■ **EXERCISE DATA**:
*** Begin section ***

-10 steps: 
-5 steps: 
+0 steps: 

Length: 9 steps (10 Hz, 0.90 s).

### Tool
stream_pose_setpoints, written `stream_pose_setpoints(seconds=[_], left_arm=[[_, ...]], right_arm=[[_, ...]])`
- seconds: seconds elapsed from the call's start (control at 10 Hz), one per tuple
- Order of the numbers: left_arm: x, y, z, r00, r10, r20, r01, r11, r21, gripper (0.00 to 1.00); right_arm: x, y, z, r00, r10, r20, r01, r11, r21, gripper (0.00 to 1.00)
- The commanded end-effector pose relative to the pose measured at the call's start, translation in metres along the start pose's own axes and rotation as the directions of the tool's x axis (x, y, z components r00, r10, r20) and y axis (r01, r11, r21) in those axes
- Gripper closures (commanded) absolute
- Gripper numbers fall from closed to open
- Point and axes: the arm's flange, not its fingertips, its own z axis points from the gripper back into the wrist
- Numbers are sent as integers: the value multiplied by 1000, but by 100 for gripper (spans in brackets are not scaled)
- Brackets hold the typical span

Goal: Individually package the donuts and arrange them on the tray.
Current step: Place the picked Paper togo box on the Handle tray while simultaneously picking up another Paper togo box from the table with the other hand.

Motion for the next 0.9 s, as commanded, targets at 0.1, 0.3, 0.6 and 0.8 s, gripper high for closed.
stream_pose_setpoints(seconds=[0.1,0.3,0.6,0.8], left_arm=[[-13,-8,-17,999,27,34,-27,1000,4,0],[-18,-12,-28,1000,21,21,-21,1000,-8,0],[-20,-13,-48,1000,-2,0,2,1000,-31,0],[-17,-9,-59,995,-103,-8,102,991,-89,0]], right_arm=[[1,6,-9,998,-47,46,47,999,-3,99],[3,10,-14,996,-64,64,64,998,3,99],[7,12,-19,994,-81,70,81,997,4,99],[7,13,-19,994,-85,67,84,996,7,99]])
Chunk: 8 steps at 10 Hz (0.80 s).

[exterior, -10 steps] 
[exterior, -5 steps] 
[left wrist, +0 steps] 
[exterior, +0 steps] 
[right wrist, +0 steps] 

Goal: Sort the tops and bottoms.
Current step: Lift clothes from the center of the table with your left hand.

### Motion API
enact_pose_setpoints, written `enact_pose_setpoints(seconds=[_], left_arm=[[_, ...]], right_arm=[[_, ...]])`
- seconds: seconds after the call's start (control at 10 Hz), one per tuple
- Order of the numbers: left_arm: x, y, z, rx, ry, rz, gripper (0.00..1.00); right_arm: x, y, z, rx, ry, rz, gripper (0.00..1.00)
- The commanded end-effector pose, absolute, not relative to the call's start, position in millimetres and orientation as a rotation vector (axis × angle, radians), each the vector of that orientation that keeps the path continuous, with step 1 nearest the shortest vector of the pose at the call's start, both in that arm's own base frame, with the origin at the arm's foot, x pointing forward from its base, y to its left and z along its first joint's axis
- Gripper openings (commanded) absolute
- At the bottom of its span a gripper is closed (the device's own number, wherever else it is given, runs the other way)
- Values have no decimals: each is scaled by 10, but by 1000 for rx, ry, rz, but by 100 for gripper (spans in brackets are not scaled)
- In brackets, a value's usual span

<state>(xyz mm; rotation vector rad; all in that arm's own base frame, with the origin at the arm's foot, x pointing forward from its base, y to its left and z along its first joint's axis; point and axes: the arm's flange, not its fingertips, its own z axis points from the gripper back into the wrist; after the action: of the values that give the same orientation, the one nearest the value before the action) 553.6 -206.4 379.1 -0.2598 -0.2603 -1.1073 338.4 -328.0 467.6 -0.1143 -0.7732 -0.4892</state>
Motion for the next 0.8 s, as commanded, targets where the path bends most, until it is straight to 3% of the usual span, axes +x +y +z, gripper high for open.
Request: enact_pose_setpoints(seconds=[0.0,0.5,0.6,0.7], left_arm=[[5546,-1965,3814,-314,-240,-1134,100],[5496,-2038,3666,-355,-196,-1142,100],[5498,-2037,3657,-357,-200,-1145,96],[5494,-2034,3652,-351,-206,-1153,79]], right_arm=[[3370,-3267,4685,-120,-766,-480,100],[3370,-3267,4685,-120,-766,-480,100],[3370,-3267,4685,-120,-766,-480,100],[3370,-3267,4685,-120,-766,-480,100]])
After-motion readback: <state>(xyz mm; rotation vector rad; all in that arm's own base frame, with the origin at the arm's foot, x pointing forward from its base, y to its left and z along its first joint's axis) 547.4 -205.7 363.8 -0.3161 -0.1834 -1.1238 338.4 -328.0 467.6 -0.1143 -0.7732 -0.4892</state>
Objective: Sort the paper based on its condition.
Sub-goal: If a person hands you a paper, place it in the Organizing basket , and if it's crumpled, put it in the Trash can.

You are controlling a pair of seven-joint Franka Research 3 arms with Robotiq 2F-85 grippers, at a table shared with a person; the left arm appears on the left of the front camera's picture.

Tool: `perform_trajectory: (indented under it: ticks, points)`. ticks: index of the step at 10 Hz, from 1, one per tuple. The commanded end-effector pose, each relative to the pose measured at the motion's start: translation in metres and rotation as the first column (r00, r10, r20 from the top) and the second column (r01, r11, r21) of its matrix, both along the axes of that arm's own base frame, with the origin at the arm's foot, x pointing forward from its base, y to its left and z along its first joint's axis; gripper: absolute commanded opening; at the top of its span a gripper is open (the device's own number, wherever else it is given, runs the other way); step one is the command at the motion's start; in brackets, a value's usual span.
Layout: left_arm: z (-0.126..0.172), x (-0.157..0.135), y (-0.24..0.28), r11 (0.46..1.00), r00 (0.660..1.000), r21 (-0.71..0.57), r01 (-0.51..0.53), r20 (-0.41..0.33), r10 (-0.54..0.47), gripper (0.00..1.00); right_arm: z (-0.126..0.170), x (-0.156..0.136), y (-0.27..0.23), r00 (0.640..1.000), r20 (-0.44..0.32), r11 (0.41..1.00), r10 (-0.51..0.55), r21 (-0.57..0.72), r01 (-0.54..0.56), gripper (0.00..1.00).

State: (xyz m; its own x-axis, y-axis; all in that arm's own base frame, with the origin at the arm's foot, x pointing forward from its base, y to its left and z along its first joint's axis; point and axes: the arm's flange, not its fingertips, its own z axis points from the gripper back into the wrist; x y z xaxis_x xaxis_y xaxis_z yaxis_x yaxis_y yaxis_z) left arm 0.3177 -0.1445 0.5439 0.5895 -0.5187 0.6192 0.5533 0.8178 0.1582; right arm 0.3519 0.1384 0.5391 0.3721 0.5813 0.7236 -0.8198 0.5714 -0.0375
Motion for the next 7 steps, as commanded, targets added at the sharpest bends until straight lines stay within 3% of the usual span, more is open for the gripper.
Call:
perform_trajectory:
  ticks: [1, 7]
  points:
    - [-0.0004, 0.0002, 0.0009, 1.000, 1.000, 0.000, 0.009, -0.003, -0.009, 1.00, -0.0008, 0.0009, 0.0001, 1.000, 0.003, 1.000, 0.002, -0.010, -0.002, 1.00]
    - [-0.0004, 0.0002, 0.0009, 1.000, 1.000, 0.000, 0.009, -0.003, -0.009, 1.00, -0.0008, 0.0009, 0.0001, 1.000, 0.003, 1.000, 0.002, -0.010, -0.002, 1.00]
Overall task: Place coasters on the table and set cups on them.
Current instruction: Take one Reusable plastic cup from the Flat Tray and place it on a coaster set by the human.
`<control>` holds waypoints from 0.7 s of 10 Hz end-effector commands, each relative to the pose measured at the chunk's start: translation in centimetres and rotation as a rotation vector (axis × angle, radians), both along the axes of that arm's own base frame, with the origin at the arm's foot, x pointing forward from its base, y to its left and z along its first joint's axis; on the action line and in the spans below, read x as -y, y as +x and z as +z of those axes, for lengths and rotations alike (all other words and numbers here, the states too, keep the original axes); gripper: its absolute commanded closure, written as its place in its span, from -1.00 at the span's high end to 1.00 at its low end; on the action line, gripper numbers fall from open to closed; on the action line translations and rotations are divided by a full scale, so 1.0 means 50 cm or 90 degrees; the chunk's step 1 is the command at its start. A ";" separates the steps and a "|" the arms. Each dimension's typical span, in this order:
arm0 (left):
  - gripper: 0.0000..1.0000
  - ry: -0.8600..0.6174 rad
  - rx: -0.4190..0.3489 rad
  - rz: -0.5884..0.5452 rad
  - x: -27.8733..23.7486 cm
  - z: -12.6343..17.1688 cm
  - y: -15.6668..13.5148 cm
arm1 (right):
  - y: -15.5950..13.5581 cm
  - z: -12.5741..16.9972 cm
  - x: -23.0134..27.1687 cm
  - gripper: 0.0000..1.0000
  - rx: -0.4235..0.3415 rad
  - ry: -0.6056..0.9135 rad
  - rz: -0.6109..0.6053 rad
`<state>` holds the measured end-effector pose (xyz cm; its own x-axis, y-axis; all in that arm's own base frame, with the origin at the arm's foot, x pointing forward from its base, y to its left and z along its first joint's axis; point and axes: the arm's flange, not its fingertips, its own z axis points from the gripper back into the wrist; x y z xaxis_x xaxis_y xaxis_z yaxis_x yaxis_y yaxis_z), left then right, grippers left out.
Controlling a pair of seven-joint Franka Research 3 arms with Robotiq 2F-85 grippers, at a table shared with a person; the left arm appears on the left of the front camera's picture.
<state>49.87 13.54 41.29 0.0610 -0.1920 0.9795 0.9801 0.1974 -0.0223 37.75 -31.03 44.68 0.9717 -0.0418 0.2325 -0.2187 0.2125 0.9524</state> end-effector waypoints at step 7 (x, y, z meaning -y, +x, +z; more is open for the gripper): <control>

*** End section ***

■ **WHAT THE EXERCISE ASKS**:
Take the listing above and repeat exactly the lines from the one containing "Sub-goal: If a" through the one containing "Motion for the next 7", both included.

■ **ANSWER SPACE**:
Sub-goal: If a person hands you a paper, place it in the Organizing basket , and if it's crumpled, put it in the Trash can.

You are controlling a pair of seven-joint Franka Research 3 arms with Robotiq 2F-85 grippers, at a table shared with a person; the left arm appears on the left of the front camera's picture.

Tool: `perform_trajectory: (indented under it: ticks, points)`. ticks: index of the step at 10 Hz, from 1, one per tuple. The commanded end-effector pose, each relative to the pose measured at the motion's start: translation in metres and rotation as the first column (r00, r10, r20 from the top) and the second column (r01, r11, r21) of its matrix, both along the axes of that arm's own base frame, with the origin at the arm's foot, x pointing forward from its base, y to its left and z along its first joint's axis; gripper: absolute commanded opening; at the top of its span a gripper is open (the device's own number, wherever else it is given, runs the other way); step one is the command at the motion's start; in brackets, a value's usual span.
Layout: left_arm: z (-0.126..0.172), x (-0.157..0.135), y (-0.24..0.28), r11 (0.46..1.00), r00 (0.660..1.000), r21 (-0.71..0.57), r01 (-0.51..0.53), r20 (-0.41..0.33), r10 (-0.54..0.47), gripper (0.00..1.00); right_arm: z (-0.126..0.170), x (-0.156..0.136), y (-0.27..0.23), r00 (0.640..1.000), r20 (-0.44..0.32), r11 (0.41..1.00), r10 (-0.51..0.55), r21 (-0.57..0.72), r01 (-0.54..0.56), gripper (0.00..1.00).

State: (xyz m; its own x-axis, y-axis; all in that arm's own base frame, with the origin at the arm's foot, x pointing forward from its base, y to its left and z along its first joint's axis; point and axes: the arm's flange, not its fingertips, its own z axis points from the gripper back into the wrist; x y z xaxis_x xaxis_y xaxis_z yaxis_x yaxis_y yaxis_z) left arm 0.3177 -0.1445 0.5439 0.5895 -0.5187 0.6192 0.5533 0.8178 0.1582; right arm 0.3519 0.1384 0.5391 0.3721 0.5813 0.7236 -0.8198 0.5714 -0.0375
Motion for the next 7 steps, as commanded, targets added at the sharpest bends until straight lines stay within 3% of the usual span, more is open for the gripper.

This exercise has now been completed.